__What the exercise asks__
Repeat exactly the lines from the start of the records below through the line that contains "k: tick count", including both.

__Task data__
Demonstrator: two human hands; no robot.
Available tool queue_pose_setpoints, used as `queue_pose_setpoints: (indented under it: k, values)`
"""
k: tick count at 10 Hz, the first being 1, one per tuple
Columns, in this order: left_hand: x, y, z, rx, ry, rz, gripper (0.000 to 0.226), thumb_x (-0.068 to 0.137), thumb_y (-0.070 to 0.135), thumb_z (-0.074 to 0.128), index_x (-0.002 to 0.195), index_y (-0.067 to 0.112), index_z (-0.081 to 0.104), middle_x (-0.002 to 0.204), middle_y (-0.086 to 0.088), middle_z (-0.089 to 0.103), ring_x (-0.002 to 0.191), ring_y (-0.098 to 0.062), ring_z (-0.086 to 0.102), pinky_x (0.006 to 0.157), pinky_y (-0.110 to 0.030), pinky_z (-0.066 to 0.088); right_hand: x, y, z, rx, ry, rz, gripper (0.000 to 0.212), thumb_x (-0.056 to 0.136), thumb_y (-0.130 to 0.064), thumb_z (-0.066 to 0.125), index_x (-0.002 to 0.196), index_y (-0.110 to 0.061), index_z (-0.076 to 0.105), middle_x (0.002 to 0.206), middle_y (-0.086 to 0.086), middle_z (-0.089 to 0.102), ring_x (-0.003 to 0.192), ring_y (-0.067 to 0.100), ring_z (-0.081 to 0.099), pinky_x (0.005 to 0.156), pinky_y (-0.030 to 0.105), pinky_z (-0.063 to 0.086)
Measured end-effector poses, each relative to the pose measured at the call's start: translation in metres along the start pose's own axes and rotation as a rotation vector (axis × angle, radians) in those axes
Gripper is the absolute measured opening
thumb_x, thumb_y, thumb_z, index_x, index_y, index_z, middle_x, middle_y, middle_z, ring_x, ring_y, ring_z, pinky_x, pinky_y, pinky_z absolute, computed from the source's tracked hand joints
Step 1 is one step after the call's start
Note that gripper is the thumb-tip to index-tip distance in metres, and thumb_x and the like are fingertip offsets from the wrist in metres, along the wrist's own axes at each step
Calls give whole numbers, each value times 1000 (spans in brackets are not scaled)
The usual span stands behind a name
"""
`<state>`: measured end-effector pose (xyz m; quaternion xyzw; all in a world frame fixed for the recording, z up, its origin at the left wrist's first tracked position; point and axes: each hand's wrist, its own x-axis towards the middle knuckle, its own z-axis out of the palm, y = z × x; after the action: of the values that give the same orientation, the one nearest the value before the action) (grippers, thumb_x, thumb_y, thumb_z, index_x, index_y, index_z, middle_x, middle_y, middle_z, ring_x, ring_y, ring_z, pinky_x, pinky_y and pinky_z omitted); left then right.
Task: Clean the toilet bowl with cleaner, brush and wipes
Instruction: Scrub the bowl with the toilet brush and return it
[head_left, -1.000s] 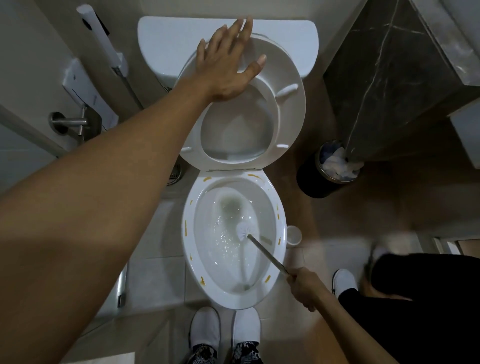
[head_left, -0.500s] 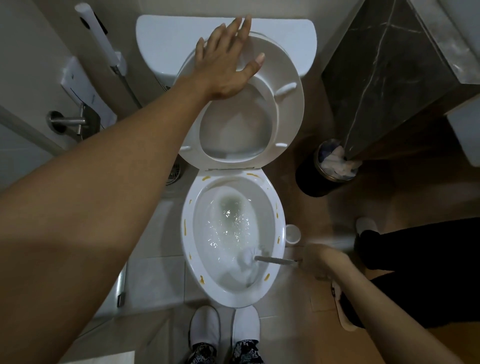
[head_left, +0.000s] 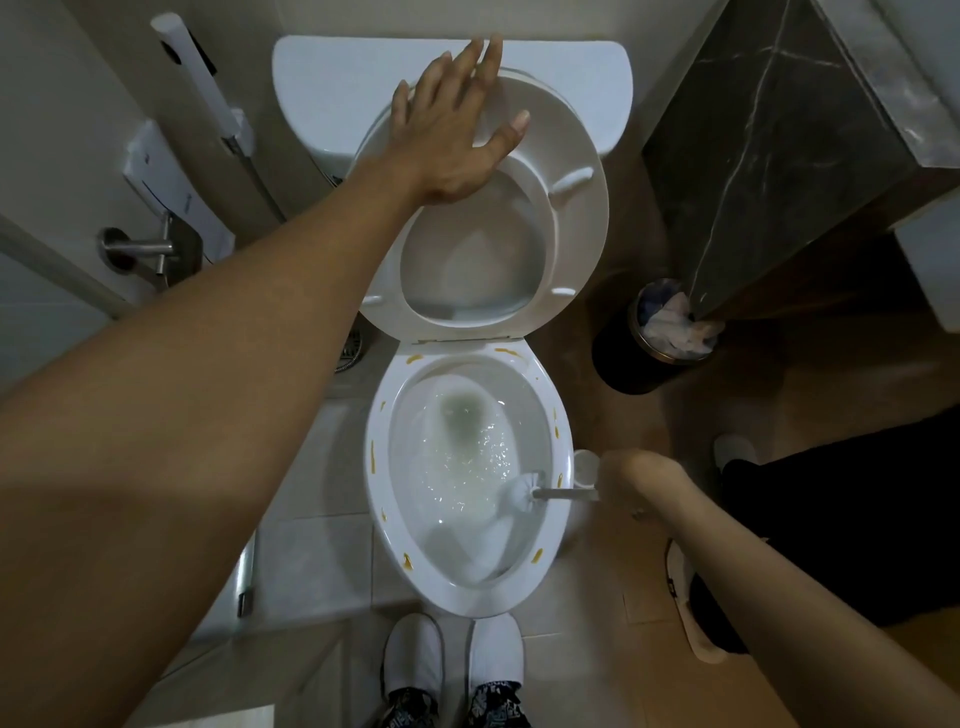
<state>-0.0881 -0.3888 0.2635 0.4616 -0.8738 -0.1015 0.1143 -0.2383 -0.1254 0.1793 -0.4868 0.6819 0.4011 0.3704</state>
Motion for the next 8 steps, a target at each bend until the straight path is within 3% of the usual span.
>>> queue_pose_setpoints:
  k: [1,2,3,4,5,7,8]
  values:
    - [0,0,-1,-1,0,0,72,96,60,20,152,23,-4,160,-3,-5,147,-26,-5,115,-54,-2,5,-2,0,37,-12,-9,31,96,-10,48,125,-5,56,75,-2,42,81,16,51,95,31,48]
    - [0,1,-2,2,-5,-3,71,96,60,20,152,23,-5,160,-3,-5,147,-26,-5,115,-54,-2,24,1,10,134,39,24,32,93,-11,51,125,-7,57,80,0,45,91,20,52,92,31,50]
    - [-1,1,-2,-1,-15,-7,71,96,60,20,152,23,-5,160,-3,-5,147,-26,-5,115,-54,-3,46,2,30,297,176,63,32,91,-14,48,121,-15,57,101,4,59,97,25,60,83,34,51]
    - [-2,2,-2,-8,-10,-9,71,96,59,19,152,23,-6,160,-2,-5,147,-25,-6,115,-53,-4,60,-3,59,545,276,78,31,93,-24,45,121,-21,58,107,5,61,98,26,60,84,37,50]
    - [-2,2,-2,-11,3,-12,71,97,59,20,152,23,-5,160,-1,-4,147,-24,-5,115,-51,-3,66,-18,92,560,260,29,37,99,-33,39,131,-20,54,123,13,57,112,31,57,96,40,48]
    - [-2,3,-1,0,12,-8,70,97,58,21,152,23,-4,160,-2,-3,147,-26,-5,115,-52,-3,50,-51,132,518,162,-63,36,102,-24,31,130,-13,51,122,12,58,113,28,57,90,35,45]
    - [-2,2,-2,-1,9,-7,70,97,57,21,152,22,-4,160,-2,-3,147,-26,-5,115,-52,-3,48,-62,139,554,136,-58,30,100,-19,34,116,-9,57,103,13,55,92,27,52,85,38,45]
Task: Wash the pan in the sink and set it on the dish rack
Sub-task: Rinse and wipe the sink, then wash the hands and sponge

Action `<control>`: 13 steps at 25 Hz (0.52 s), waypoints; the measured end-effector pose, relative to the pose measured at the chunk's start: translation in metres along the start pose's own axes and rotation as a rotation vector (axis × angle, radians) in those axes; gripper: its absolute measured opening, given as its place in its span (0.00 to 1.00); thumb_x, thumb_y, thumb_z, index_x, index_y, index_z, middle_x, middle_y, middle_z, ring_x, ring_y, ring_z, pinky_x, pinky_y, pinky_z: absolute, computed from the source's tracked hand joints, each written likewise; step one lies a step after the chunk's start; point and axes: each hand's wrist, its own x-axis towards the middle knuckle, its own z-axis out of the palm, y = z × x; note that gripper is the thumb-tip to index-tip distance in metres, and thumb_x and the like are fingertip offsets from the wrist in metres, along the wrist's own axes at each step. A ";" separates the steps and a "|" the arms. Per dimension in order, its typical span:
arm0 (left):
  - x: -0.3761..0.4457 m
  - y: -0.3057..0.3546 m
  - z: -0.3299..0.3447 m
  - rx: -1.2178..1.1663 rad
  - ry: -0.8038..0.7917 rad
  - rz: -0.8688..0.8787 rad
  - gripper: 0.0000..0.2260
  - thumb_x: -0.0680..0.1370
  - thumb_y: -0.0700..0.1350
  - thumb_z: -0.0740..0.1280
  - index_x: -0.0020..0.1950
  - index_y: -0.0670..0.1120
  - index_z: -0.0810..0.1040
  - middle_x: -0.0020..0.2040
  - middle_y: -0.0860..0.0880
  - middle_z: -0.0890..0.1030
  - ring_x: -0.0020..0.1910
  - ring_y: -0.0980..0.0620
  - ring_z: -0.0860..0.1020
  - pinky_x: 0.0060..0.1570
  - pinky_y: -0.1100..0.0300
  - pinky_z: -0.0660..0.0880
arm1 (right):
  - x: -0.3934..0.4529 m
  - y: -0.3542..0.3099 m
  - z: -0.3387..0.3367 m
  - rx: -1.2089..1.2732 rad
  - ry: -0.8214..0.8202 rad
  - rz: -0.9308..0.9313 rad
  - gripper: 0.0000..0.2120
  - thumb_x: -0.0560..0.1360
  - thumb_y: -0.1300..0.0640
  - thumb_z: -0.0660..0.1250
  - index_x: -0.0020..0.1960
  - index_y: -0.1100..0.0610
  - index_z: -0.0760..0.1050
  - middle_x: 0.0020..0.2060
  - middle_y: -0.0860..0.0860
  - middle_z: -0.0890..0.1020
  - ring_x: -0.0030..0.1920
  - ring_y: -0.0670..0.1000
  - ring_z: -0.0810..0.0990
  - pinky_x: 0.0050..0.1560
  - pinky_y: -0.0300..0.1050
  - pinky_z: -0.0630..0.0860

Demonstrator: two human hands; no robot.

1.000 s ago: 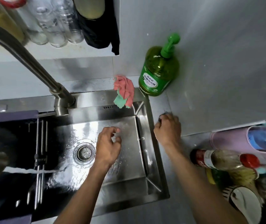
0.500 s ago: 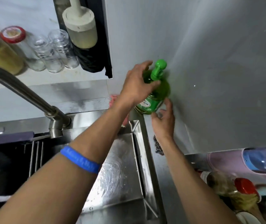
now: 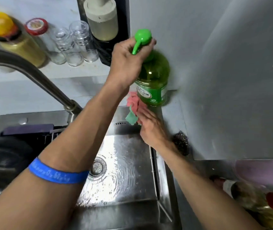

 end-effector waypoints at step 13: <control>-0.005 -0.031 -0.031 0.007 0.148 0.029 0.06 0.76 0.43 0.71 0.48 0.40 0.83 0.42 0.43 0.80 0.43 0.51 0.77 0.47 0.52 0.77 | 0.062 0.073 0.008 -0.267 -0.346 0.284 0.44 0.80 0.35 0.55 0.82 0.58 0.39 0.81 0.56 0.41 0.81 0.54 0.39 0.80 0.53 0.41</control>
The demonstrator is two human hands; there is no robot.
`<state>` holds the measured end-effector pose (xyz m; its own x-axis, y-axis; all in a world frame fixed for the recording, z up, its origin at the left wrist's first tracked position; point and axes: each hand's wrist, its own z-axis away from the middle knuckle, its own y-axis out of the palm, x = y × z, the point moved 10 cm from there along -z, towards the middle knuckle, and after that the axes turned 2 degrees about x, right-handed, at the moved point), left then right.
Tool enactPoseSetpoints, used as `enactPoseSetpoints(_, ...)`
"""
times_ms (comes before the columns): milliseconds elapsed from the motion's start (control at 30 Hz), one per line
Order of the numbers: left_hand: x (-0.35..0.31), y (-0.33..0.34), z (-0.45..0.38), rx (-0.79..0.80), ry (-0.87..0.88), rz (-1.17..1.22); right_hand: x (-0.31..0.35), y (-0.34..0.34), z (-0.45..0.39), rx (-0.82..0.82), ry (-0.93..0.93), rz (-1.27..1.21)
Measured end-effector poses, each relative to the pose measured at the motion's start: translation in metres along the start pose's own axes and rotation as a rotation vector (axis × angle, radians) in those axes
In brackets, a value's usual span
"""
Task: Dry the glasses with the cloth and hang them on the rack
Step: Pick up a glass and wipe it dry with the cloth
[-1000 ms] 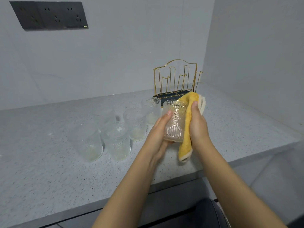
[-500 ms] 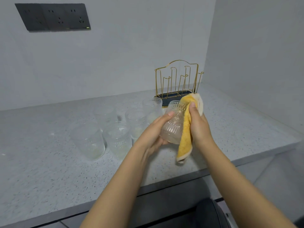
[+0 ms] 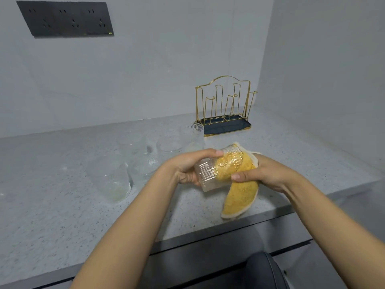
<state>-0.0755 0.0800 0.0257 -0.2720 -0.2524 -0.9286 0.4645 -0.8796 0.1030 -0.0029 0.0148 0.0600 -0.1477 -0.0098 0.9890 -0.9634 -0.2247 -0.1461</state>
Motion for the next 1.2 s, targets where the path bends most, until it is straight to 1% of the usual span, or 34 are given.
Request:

__Task result__
Demonstrator: two human hands; no robot.
Available tool queue_pose_setpoints, used as `queue_pose_setpoints: (indented under it: k, values)`
"""
k: tick count at 10 Hz, the first being 1, one per tuple

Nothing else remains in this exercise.